## GOAL OF THE EXERCISE
Look through the material below and return every line that contains "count".

## EXTRACTED RECORDS
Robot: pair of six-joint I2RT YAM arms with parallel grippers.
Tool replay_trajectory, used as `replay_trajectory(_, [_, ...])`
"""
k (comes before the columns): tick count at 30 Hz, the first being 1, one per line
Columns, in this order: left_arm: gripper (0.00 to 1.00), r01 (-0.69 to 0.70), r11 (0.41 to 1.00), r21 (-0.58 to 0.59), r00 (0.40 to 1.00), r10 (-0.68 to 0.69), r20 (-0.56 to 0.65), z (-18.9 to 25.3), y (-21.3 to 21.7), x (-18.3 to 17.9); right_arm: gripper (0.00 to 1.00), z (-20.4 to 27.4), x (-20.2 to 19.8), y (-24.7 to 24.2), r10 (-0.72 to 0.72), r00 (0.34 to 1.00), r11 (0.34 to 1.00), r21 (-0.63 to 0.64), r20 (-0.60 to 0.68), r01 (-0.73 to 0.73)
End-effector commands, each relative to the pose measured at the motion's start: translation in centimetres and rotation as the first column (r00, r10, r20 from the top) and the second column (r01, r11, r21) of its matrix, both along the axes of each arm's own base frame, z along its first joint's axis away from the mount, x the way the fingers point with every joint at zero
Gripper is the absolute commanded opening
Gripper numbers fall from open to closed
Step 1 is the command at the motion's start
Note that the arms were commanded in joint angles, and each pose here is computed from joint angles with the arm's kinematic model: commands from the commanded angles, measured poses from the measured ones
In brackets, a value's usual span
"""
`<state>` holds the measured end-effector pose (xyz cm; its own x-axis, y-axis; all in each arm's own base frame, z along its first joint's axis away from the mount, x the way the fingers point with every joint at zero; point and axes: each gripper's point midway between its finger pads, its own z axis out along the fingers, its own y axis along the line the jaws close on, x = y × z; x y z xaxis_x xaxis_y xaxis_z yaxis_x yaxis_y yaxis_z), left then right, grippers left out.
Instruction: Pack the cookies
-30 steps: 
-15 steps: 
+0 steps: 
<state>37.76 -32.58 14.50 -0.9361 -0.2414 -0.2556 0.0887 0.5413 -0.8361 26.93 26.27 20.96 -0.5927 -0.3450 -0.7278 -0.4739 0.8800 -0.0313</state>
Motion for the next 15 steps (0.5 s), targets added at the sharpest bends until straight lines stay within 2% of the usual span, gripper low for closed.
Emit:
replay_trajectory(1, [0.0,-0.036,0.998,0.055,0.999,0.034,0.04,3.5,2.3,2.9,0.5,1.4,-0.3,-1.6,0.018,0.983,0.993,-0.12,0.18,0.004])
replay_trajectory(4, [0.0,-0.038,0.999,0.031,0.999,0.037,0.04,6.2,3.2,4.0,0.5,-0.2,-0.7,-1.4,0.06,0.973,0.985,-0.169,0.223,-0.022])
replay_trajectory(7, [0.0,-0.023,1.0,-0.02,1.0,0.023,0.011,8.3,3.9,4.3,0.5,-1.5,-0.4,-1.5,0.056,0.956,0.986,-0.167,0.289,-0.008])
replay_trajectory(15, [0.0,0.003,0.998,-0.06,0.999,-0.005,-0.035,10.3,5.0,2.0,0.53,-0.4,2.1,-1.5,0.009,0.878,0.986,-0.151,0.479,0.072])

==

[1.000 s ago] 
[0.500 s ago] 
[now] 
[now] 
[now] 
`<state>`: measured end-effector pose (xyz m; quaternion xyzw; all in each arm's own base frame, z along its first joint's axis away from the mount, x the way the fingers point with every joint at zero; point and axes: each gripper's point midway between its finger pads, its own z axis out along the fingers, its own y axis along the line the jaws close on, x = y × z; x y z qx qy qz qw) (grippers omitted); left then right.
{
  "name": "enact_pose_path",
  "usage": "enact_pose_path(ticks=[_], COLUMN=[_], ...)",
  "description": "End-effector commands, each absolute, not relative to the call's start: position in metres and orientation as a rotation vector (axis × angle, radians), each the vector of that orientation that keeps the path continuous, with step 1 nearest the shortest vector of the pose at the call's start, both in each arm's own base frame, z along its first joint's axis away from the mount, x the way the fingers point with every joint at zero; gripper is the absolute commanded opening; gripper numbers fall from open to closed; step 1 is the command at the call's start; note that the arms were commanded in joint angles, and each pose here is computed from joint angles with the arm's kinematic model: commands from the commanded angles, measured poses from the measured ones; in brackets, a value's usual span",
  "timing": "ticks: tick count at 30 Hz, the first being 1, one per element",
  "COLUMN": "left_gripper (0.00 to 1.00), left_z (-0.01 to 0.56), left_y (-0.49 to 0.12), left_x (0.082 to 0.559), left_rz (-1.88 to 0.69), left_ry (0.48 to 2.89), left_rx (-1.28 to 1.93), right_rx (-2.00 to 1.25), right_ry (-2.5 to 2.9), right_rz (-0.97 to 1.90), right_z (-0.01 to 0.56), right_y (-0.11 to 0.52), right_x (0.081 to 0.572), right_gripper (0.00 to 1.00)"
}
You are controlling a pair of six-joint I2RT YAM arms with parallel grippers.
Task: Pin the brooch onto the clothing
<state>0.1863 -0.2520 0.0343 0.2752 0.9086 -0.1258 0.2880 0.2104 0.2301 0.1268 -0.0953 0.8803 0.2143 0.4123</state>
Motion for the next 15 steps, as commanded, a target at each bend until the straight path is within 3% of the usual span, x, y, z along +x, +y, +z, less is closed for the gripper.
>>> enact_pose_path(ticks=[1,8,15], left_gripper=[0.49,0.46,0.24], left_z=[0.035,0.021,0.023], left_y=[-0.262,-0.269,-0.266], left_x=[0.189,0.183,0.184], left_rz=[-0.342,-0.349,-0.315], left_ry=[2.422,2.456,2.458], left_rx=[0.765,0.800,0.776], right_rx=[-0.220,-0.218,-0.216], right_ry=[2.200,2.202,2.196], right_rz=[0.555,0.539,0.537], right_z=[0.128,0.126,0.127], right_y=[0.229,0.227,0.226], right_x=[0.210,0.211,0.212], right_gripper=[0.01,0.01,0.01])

## ANSWER SPACE
k (comes before the columns): tick count at 30 Hz, the first being 1, one per line
  "timing": "ticks: tick count at 30 Hz, the first being 1, one per element",

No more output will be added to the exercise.